Engineering of 10-Deacetylbaccatin III-10-β-O-Acetyltransferase From Taxus Species for Efficient Acetylating Non-Natural Substrates Into Taxol in Nicotiana benthamiana

7-β-xylosyl-10-deacetyltaxol (XDT) is much more abundant than the Anticancer drug Taxol in Taxus species and is usually regarded as the by-product of Taxol. It could be enzymatically transformed into 10-deacetyltaxol (DT), and the latter could be further converted into Taxol. The enzyme 10-deacetylbaccatin III-10-β-O-acetyltransferase (DBAT) can acetylate the non-natural substrate DT into Taxol, but the conversion efficiency was extremely low. Herein, we globally redesigned DBAT_cus from Taxus cuspidata to improve its efficiency in DT acetylation through combinatorial protein engineering strategies including virtual saturation mutagenesis, in silico screening, DNA shuffling, and iterative combinatorial mutagenesis. Several more active DBAT mutants against DT were obtained, among which the ICM9-6 exhibited 16.4 times higher activity than DBAT_cus.
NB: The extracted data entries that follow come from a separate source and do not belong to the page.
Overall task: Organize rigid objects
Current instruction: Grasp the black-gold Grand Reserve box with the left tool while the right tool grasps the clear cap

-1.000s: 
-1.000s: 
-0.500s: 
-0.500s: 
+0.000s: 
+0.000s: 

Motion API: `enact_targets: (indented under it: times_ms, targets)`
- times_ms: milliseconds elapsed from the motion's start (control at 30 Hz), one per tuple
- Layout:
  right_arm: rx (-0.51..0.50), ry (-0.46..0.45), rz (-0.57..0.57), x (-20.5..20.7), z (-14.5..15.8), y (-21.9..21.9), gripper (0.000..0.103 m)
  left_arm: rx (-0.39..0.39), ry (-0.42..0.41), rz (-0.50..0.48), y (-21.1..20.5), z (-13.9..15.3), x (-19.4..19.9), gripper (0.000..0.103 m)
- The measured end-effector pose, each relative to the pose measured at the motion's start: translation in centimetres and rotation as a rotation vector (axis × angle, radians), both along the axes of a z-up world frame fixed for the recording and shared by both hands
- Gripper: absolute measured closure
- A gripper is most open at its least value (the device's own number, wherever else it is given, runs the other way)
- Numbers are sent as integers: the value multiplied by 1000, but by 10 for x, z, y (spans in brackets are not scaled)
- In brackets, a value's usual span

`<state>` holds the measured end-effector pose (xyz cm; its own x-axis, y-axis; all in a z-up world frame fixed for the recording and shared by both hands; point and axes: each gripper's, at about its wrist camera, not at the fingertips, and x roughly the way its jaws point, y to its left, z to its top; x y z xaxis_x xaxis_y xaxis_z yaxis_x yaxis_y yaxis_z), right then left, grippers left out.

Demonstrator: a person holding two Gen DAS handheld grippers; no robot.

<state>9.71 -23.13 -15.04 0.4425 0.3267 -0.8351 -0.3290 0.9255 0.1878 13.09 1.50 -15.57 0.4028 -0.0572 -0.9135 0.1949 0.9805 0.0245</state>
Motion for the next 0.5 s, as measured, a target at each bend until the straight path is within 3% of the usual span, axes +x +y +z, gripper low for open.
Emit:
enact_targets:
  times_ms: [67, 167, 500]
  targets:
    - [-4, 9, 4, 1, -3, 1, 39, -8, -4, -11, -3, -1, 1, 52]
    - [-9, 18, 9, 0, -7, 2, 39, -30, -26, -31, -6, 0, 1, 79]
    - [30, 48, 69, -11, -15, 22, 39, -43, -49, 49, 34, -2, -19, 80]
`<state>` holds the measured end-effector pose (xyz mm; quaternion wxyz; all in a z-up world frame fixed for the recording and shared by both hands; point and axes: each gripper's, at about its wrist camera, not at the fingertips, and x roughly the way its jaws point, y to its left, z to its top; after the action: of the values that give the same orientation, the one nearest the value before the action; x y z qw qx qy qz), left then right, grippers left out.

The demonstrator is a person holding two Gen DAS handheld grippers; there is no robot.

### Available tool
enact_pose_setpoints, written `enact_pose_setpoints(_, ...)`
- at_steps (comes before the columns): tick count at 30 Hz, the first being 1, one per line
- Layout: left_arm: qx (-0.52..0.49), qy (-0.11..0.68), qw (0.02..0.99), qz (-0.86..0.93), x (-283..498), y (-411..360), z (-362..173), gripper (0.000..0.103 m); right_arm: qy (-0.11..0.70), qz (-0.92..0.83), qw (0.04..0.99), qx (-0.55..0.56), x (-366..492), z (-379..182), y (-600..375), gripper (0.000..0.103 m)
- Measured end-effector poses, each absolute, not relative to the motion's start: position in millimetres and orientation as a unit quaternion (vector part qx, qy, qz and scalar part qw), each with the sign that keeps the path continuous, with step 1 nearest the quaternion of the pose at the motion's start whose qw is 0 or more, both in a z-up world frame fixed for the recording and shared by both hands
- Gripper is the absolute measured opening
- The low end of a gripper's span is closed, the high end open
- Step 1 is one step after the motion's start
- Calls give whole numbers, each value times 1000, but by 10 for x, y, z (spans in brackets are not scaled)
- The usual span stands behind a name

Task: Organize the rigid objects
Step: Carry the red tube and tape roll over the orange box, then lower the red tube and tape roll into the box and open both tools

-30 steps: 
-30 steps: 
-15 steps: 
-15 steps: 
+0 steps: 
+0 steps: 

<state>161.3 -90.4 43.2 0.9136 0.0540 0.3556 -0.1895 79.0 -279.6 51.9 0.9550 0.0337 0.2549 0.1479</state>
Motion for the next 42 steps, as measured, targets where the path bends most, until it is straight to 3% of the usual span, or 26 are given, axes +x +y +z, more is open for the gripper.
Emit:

The transient expression system of Nicotiana benthamiana was then established, and the ICM9-6 was functionally expressed in the system, with yield of 8.2 μg g^-1 FW (129.3 μg g^-1 DW) Taxol when the system was fed with DT. Specifically, the Fungal glycoside hydrolase LXYL-P1-2 that was responsible for converting XDT into DT was also functionally expressed in the system, and upon feeding XDT, the co-expression of LXYL-P1-2 and ICM9-6 yielded 3.6 μg g^-1 FW (55.4 μg g^-1 DW) Taxol. These results represent the highest reported Taxol productivity in the tobacco system to date and lay a foundation for the construction of the stable transgenic cell lines of tobacco and more efficiently converting DT or XDT into Taxol for the large-scale pharmaceutical manufacturing.

Nicotiana benthamiana; 10‐deacetylbaccatin III‐10‐β‐O‐acetyltransferase; 10‐deacetyltaxol; 7‐β‐xylosyl‐10‐deacetyltaxol; Taxol biosynthesis; directed evolution; virtual design.